2. John Stammers Motion to Dismiss [Dkt. 49]
Third-party defendant Stammers also moves to dismiss Glickman’s counterclaims for failure
to plead with the particularity required pursuant to Rule 9(b). Stammers argues that Glickman’s
claims fail because they do not contain any factual allegations as to anything he did or
communicated that constituted fraud. Stammers argues that his only role was signing the loan given
to Glickman on behalf of Superkite. Upon review of the counterclaims, this Court finds that
Glickman adequately alleges that Stammers conspired together with the other third-party defendants
to create a sham corporation, Superkite. Glickman alleges that Stammers who served as counsel to
Husner and the Hayman Group companies conspired to form Superkite for the sole purpose of
providing Glickman with a “fake loan” which he unwittingly used to fund the UrbanCal property
acquisition. Accordingly, Stammers’ motion to dismiss is denied.
3. Husner Motion to Dismiss [Dkt. 81]
Husner moves to dismiss Glickman’s counterclaims for improper service pursuant Fed.
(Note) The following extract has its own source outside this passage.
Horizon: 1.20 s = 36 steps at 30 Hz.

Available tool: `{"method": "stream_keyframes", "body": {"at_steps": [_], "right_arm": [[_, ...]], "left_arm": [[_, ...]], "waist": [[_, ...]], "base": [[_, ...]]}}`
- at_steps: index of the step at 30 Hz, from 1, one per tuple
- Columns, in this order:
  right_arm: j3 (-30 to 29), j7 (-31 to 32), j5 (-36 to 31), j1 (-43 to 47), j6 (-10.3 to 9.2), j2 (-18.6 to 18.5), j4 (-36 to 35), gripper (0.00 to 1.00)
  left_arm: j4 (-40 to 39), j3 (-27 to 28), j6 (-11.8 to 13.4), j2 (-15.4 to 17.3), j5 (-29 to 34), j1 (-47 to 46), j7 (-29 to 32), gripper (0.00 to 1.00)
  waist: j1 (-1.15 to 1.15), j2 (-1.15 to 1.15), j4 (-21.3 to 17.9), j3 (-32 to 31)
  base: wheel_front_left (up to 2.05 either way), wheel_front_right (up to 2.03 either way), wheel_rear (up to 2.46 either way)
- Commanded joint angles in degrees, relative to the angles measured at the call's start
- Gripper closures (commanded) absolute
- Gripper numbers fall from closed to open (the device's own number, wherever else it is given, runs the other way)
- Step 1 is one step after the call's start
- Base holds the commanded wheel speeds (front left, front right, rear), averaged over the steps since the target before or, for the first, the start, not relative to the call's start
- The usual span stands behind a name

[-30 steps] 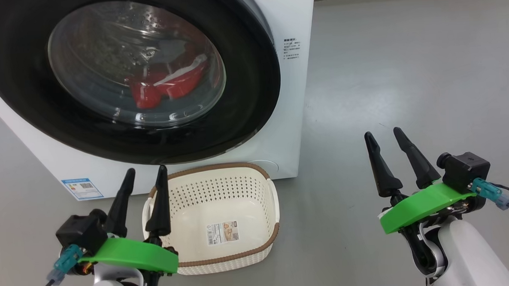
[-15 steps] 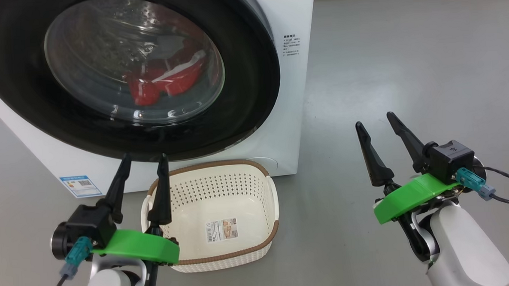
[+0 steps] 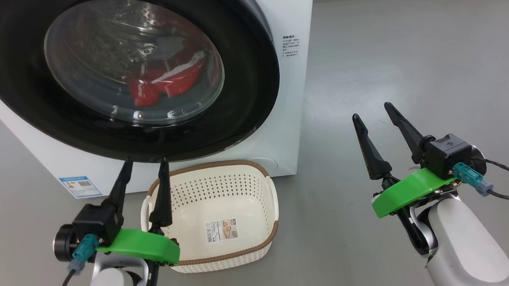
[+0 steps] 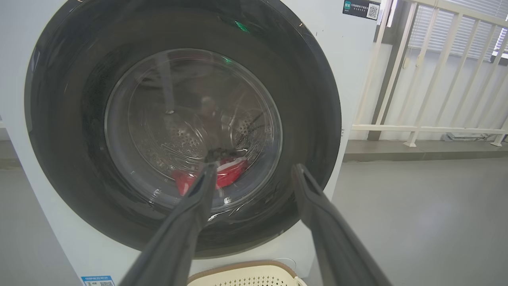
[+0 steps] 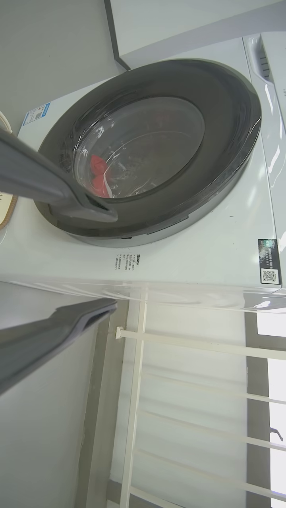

R.
Civ. P. 12(b)(4) and (b)(5). Despite Glickman’s various arguments, he offers no arguments or proof
that service of process on Roland Bleyer a/k/a Roland Husner was indeed proper and effectuated.
Instead, on May 22, 2013, and May 23, 2013, Glickman represented to the Court that he intended to
re-serve Husner in accordance with the Hague Convention Treaty to avoid “inefficient and
unnecessary motion practice over the meaning of the Hague Convention Treaty” and whether
service was proper under Articles 10(b)-(c). (Dkt. 91 and 92). On May 23, 2013, Glickman
withdrew his original proof of service at the request of counsel for Husner stating that Husner’s
motion to dismiss was moot because Glickman agreed to re-serve Husner. On September 30, 2013
Glickman represented to the Court in a status report (Dkt. 117) that service had not yet been
effectuated on Husner, but that Glickman intended to file a motion for alternative service of process
in the near future. As of March 21, 2014, the date of this Order, no proof of service has been filed
with the Court, nor has Glickman filed a motion for alternative service of process. Accordingly,
this Court dismisses all claims against third-party defendant Husner without prejudice until
Glickman provides evidence that service was properly effectuated.
4. Masud, Dieterich, Bacik Motion to Dismiss [Dkt. 94]
Third-party defendants Masud, Dieterich, and Bacik move collectively to dismiss
Glickman’s counterclaims for lack of personal jurisdiction pursuant to Fed. R. Civ. P. 12(b)(2).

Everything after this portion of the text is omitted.